ZEELAND, Mich. — A West Michigan man is at home recovering after having one of his kidneys removed Tuesday morning. That kidney has since been transplanted into somebody else's body in California, but their identity will remain a mystery to the donor until six months from now.
25-year-old Jacob Van Singel found himself, like so many others, frustrated over the pandemic with his inability to control his surroundings. He was constantly contemplating how he might be able to help others in need.
“I had, like, been in a little bit of a slump, feeling like there was no way that I could make the world a better place,” Van Singel told FOX 17 Friday afternoon.
“There was this helplessness that I felt of not being able to address the social injustices, the political unrest, COVID.”
It was late last year when he was driving on US-31 and spotted a vehicle with a bumper sticker that caught his eye.
Share your spare, it read, encouraging others to consider donating their spare kidney.
"Later that week, I just kept thinking about it, and it kept coming back into my mind," he said.
"And I started thinking about, like, there's people out there that are desperate enough for kidneys that they're putting it on their bumper stickers, and they're asking anyone and everyone to help."
He kicked the idea around in his head for several weeks, speaking with family and friends who had loved ones donate organs before.
"It felt like one way that I could just tangibly help and give back, which I think I had been looking for,” Van Singel said.
He signed up to become a nondirected living kidney donor — which means that he donated a kidney to a complete stranger and won't be told their identity until six months from now.
"It didn't really bother me knowing that I wasn't going to personally know the person that I was helping; it almost felt like a another opportunity to help the person that most needed it," he said.
The person who received Van Singel's kidney matched to only 0.02% of the population.
Dr.
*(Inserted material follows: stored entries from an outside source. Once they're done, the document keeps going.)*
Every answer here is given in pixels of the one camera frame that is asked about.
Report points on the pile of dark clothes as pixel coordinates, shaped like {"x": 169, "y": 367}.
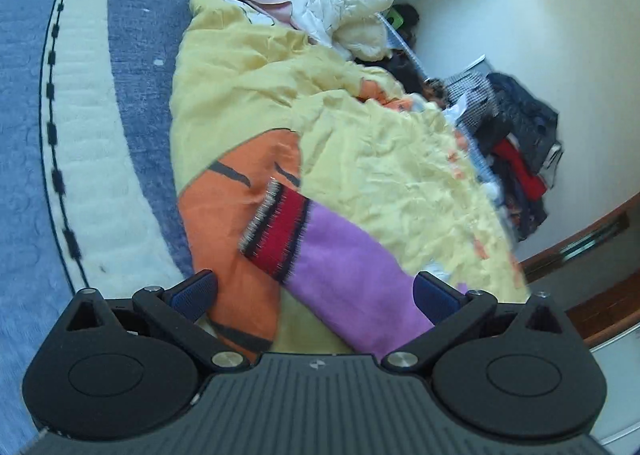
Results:
{"x": 518, "y": 134}

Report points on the blue and cream blanket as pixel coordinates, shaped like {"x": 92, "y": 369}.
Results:
{"x": 87, "y": 191}

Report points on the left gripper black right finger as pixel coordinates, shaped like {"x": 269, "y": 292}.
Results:
{"x": 456, "y": 317}

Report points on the yellow carrot print quilt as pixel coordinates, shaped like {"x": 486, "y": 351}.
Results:
{"x": 253, "y": 101}

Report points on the checkered fabric storage box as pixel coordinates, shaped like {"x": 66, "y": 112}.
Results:
{"x": 471, "y": 90}

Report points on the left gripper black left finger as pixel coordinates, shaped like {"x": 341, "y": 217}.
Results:
{"x": 172, "y": 316}

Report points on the purple garment with red cuff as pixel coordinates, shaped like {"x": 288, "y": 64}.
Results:
{"x": 339, "y": 272}

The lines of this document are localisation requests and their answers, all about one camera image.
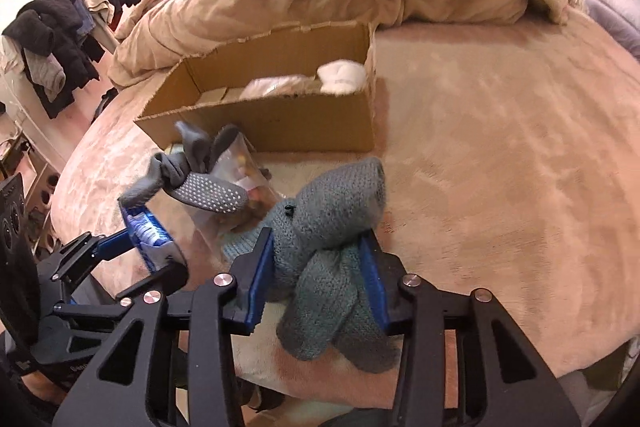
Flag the blue tissue pack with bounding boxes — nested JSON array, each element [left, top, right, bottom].
[[120, 205, 186, 273]]

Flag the dark grey dotted socks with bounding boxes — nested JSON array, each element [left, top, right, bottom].
[[118, 121, 248, 216]]

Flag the teal knitted socks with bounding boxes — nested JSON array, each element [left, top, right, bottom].
[[221, 157, 399, 374]]

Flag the clear bag of snacks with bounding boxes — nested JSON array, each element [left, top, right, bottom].
[[186, 128, 282, 249]]

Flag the bag of white beads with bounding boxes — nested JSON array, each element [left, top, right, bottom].
[[239, 75, 321, 100]]

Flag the white socks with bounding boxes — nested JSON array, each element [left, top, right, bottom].
[[317, 60, 367, 95]]

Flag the left hand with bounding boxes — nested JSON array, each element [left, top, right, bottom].
[[21, 372, 67, 405]]

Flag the dark clothing on floor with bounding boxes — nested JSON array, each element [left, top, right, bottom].
[[91, 88, 119, 122]]

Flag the clothes on rack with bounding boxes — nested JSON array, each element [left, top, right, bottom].
[[2, 0, 140, 119]]

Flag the brown cardboard box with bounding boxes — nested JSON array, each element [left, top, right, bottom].
[[136, 22, 375, 153]]

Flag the purple pillow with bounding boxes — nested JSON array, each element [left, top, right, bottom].
[[585, 0, 640, 61]]
Randall Sung, a transplant surgeon at Michigan Medicine, says that random organ donations were fairly uncommon until recently.
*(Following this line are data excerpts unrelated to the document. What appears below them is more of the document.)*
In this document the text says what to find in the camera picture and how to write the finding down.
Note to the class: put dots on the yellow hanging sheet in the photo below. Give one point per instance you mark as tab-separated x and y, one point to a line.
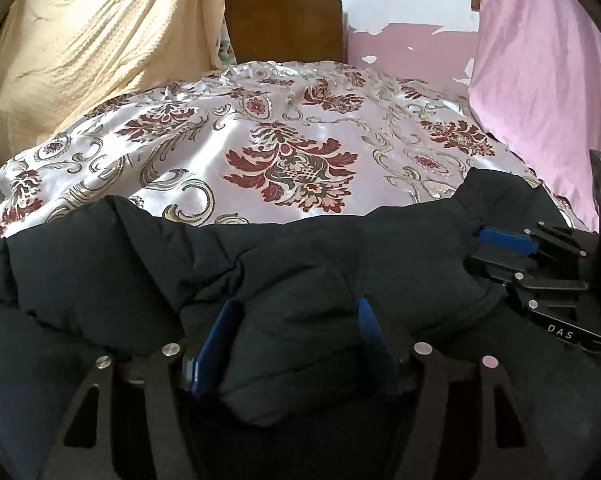
61	58

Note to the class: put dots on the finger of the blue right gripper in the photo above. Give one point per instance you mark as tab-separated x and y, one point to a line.
521	243

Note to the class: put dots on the pink curtain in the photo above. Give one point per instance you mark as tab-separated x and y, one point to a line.
536	86

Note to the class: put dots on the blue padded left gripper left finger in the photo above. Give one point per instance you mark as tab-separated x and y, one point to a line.
126	420

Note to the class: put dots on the wooden headboard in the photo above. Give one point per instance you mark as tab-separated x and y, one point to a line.
286	30

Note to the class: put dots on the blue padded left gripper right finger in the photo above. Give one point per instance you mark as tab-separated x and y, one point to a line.
464	421

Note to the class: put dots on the floral satin bedspread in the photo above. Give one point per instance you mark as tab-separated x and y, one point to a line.
260	142

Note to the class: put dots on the black padded jacket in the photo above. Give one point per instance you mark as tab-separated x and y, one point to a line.
304	395

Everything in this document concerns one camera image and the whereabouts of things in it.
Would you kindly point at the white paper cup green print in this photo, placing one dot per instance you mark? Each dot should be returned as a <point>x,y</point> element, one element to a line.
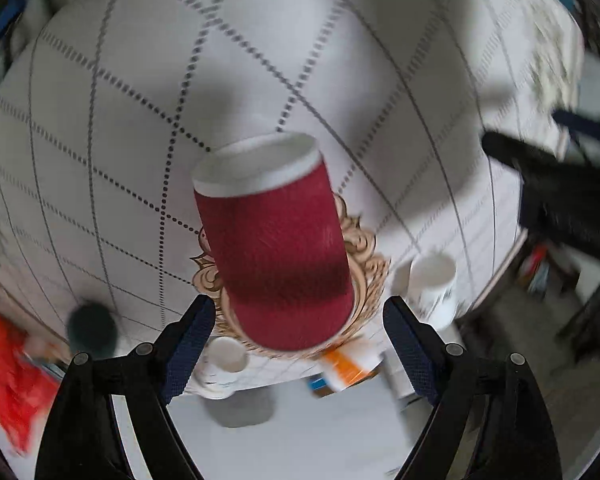
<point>221,364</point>

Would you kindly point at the dark teal glasses case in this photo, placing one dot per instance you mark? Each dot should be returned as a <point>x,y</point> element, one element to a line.
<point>91,328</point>

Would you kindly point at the red plastic bag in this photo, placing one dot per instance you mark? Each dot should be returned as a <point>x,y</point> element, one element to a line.
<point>26,392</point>

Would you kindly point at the white paper cup bamboo print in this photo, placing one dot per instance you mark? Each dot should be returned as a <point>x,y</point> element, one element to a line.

"It wasn't common maybe 10 to 15 years ago, and when people first started to express interest in doing that, we kind of raised our eyebrows and said, 'Okay... are these people, you know, in their right mind to want to do something like that?'" he explained to FOX 17.
"But it definitely is a lot more common than it used to be, and... I'd say that's a good reflection on our society that people are willing to do that.
FOX 17 spoke to Van Singel the night before his surgery.
“I’ve felt really at peace about it, and I'm hoping that's a good omen for the operation tomorrow,” he said over Zoom Monday night.
“I feel super blessed to be a small piece of something way bigger than myself.”
Luckily, for all involved, the surgery was a success.
As soon as his kidney was removed, it was flown to UCLA in California, where it was placed into the recipient's body.
They don't just throw the loose kidney in the mail. Dr. Randall Sung explained, “There's a courier service, and they actually get sent on commercial airlines.”
As Van Singel sat in a hospital bed recovering from the surgery, he recorded a series of short video diaries.
"I slept in short spurts last night," he said in a video he recorded the day after his surgery.
“Overall, pain is at like level three or level four... It's okay when I'm just sitting here, but every time I get up, it's still got some pain.”
Even in his discomfort, the person receiving his kidney was on the top of his mind.
“We heard from UCLA last night, which is the hospital that the recipient is at, and as of right now, the kidney was successfully transferred to the recipient and they're responding well to it," he said in another video.
He is now back at home, with at least another week and a half of recovery time before he returns to his job at Steelcase.
Through the entire experience, Van Singel says he still believes the decision to become a living donor was right for him.
Van Singel was a donor through Mercy Health's Living Kidney Donor Program.